Your objective: Please print the records below exactly as they are written.

Saved entries
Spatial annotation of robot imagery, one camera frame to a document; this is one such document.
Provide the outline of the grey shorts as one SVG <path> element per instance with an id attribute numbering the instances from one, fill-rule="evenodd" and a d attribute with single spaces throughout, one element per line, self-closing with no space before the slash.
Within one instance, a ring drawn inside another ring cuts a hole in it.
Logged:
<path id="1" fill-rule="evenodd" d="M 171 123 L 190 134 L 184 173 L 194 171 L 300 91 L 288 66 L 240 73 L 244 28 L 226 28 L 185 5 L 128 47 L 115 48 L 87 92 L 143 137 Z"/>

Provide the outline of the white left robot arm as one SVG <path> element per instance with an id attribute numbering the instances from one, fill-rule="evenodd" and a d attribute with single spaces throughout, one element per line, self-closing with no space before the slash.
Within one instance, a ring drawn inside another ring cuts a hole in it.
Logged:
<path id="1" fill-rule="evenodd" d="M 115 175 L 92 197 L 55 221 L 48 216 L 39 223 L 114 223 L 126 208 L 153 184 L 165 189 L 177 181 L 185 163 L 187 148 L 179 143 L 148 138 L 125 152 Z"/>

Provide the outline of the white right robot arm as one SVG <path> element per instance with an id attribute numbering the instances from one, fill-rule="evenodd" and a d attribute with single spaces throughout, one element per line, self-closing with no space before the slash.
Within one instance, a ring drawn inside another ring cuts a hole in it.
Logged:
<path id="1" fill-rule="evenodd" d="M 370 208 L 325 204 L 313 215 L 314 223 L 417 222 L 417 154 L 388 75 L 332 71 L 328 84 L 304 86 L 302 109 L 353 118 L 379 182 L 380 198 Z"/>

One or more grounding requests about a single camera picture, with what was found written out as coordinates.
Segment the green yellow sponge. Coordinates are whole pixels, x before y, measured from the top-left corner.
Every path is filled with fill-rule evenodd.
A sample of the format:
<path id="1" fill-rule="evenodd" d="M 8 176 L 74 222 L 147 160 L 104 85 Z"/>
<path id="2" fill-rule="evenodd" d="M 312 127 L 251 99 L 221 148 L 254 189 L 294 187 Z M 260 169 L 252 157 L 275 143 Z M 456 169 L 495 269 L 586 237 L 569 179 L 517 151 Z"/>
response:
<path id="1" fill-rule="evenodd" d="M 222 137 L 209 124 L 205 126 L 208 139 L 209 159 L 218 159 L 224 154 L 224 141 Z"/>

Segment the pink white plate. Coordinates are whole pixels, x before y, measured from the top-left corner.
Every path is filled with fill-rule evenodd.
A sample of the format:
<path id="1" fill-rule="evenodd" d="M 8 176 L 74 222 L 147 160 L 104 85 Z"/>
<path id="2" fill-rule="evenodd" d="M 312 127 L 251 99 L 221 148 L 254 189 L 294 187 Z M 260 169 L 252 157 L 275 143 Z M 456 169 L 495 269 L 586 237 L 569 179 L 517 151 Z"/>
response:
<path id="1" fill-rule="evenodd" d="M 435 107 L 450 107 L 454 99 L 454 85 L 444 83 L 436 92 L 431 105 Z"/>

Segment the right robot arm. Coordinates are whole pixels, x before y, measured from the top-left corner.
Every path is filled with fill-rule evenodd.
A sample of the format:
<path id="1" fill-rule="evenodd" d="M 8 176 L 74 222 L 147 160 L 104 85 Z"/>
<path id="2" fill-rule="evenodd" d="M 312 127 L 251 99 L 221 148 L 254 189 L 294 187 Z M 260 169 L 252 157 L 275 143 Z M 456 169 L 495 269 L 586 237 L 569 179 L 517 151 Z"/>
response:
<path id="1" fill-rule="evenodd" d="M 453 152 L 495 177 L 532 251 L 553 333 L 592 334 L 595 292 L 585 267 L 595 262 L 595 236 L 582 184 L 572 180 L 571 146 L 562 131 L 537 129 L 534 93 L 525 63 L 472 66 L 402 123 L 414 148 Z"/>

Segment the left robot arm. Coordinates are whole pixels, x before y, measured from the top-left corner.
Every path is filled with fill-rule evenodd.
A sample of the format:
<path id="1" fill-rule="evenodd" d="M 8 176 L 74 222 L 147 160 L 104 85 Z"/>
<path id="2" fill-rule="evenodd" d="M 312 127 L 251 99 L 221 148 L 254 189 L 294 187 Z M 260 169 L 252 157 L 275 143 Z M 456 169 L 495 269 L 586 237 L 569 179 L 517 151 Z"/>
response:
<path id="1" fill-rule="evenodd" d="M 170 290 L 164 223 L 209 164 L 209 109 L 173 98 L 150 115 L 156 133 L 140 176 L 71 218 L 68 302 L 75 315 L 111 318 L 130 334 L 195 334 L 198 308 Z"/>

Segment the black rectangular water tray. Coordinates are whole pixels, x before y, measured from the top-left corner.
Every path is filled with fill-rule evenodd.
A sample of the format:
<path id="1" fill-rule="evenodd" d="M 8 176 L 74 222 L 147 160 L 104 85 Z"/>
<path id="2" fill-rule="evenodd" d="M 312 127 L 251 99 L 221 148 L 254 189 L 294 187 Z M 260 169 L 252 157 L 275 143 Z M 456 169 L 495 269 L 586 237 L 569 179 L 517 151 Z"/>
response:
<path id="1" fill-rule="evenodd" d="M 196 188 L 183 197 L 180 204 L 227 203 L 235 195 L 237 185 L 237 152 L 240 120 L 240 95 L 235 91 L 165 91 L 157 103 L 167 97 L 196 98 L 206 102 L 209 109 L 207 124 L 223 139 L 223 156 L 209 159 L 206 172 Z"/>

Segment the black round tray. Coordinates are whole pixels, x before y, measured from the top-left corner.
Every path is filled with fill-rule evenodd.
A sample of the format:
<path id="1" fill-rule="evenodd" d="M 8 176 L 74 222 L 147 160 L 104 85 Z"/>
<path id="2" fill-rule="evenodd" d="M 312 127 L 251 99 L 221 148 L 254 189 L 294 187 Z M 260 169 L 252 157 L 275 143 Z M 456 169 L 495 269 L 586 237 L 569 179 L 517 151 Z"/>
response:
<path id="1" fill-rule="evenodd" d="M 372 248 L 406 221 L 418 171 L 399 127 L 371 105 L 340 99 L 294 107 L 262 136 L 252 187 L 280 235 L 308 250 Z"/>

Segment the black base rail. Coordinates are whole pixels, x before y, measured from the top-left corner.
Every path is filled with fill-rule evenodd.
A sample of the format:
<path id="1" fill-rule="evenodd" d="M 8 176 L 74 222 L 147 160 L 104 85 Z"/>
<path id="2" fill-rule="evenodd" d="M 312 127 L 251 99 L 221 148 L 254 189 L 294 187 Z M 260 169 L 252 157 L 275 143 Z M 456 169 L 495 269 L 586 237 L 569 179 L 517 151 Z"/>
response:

The answer:
Spatial annotation of robot imagery, one camera frame to a document; this is one such document.
Provide the outline of the grey shorts as one SVG <path> element per instance with an id attribute numbering the instances from one, fill-rule="evenodd" and a d attribute with single spaces throughout, one element per line, self-closing with no space before the slash.
Within one instance, a ring drawn inside another ring cuts a hole in it.
Logged:
<path id="1" fill-rule="evenodd" d="M 171 123 L 190 134 L 184 173 L 194 171 L 300 91 L 288 66 L 240 73 L 244 28 L 226 28 L 185 5 L 128 47 L 115 48 L 87 92 L 143 137 Z"/>

Provide the outline of the white left robot arm as one SVG <path> element per instance with an id attribute numbering the instances from one, fill-rule="evenodd" and a d attribute with single spaces throughout, one element per line, self-closing with no space before the slash.
Within one instance, a ring drawn inside another ring cuts a hole in it.
Logged:
<path id="1" fill-rule="evenodd" d="M 115 175 L 92 197 L 55 221 L 48 216 L 39 223 L 114 223 L 126 208 L 153 184 L 165 189 L 177 181 L 185 163 L 187 148 L 179 143 L 148 138 L 125 152 Z"/>

Provide the outline of the white right robot arm as one SVG <path> element per instance with an id attribute numbering the instances from one, fill-rule="evenodd" and a d attribute with single spaces throughout, one element per line, self-closing with no space before the slash.
Within one instance, a ring drawn inside another ring cuts a hole in it.
Logged:
<path id="1" fill-rule="evenodd" d="M 370 208 L 325 204 L 313 215 L 314 223 L 417 222 L 417 154 L 388 75 L 332 71 L 328 84 L 304 86 L 302 109 L 353 118 L 379 182 L 380 198 Z"/>

One or more grounding requests about a single camera picture, with what was found written out as coordinates.
Segment the green yellow sponge. Coordinates are whole pixels, x before y, measured from the top-left corner.
Every path is filled with fill-rule evenodd.
A sample of the format:
<path id="1" fill-rule="evenodd" d="M 8 176 L 74 222 L 147 160 L 104 85 Z"/>
<path id="2" fill-rule="evenodd" d="M 312 127 L 251 99 L 221 148 L 254 189 L 294 187 Z M 260 169 L 252 157 L 275 143 Z M 456 169 L 495 269 L 586 237 L 569 179 L 517 151 Z"/>
response:
<path id="1" fill-rule="evenodd" d="M 222 137 L 209 124 L 205 126 L 208 139 L 209 159 L 218 159 L 224 154 L 224 141 Z"/>

Segment the pink white plate. Coordinates are whole pixels, x before y, measured from the top-left corner.
Every path is filled with fill-rule evenodd.
A sample of the format:
<path id="1" fill-rule="evenodd" d="M 8 176 L 74 222 L 147 160 L 104 85 Z"/>
<path id="2" fill-rule="evenodd" d="M 312 127 L 251 99 L 221 148 L 254 189 L 294 187 Z M 260 169 L 252 157 L 275 143 Z M 456 169 L 495 269 L 586 237 L 569 179 L 517 151 Z"/>
response:
<path id="1" fill-rule="evenodd" d="M 435 107 L 450 107 L 454 99 L 454 85 L 444 83 L 436 92 L 431 105 Z"/>

Segment the right robot arm. Coordinates are whole pixels, x before y, measured from the top-left corner.
Every path is filled with fill-rule evenodd.
A sample of the format:
<path id="1" fill-rule="evenodd" d="M 8 176 L 74 222 L 147 160 L 104 85 Z"/>
<path id="2" fill-rule="evenodd" d="M 312 127 L 251 99 L 221 148 L 254 189 L 294 187 Z M 260 169 L 252 157 L 275 143 Z M 456 169 L 495 269 L 586 237 L 569 179 L 517 151 Z"/>
response:
<path id="1" fill-rule="evenodd" d="M 453 152 L 495 177 L 532 251 L 553 333 L 592 334 L 595 292 L 585 267 L 595 262 L 595 236 L 582 184 L 572 180 L 571 146 L 562 131 L 537 129 L 534 93 L 525 63 L 472 66 L 402 123 L 414 148 Z"/>

Segment the left robot arm. Coordinates are whole pixels, x before y, measured from the top-left corner.
Every path is filled with fill-rule evenodd.
A sample of the format:
<path id="1" fill-rule="evenodd" d="M 8 176 L 74 222 L 147 160 L 104 85 Z"/>
<path id="2" fill-rule="evenodd" d="M 312 127 L 251 99 L 221 148 L 254 189 L 294 187 Z M 260 169 L 252 157 L 275 143 Z M 456 169 L 495 269 L 586 237 L 569 179 L 517 151 Z"/>
response:
<path id="1" fill-rule="evenodd" d="M 170 290 L 164 223 L 209 164 L 209 109 L 173 98 L 150 115 L 156 133 L 140 176 L 71 218 L 68 302 L 75 315 L 111 318 L 130 334 L 195 334 L 198 308 Z"/>

Segment the black rectangular water tray. Coordinates are whole pixels, x before y, measured from the top-left corner.
Every path is filled with fill-rule evenodd.
A sample of the format:
<path id="1" fill-rule="evenodd" d="M 8 176 L 74 222 L 147 160 L 104 85 Z"/>
<path id="2" fill-rule="evenodd" d="M 312 127 L 251 99 L 221 148 L 254 189 L 294 187 Z M 260 169 L 252 157 L 275 143 Z M 456 169 L 495 269 L 586 237 L 569 179 L 517 151 Z"/>
response:
<path id="1" fill-rule="evenodd" d="M 196 188 L 183 197 L 180 204 L 227 203 L 235 195 L 237 185 L 237 152 L 240 120 L 240 95 L 235 91 L 165 91 L 157 103 L 167 97 L 196 98 L 206 102 L 209 109 L 207 124 L 223 139 L 223 156 L 209 159 L 206 172 Z"/>

Segment the black round tray. Coordinates are whole pixels, x before y, measured from the top-left corner.
Every path is filled with fill-rule evenodd.
A sample of the format:
<path id="1" fill-rule="evenodd" d="M 8 176 L 74 222 L 147 160 L 104 85 Z"/>
<path id="2" fill-rule="evenodd" d="M 312 127 L 251 99 L 221 148 L 254 189 L 294 187 Z M 260 169 L 252 157 L 275 143 Z M 456 169 L 495 269 L 586 237 L 569 179 L 517 151 Z"/>
response:
<path id="1" fill-rule="evenodd" d="M 372 248 L 406 221 L 418 171 L 399 127 L 371 105 L 340 99 L 294 107 L 262 136 L 252 187 L 280 235 L 308 250 Z"/>

Segment the black base rail. Coordinates are whole pixels, x before y, measured from the top-left corner.
Every path is filled with fill-rule evenodd.
A sample of the format:
<path id="1" fill-rule="evenodd" d="M 8 176 L 74 222 L 147 160 L 104 85 Z"/>
<path id="2" fill-rule="evenodd" d="M 312 127 L 251 99 L 221 148 L 254 189 L 294 187 Z M 260 169 L 252 157 L 275 143 Z M 456 169 L 495 269 L 586 237 L 569 179 L 517 151 Z"/>
response:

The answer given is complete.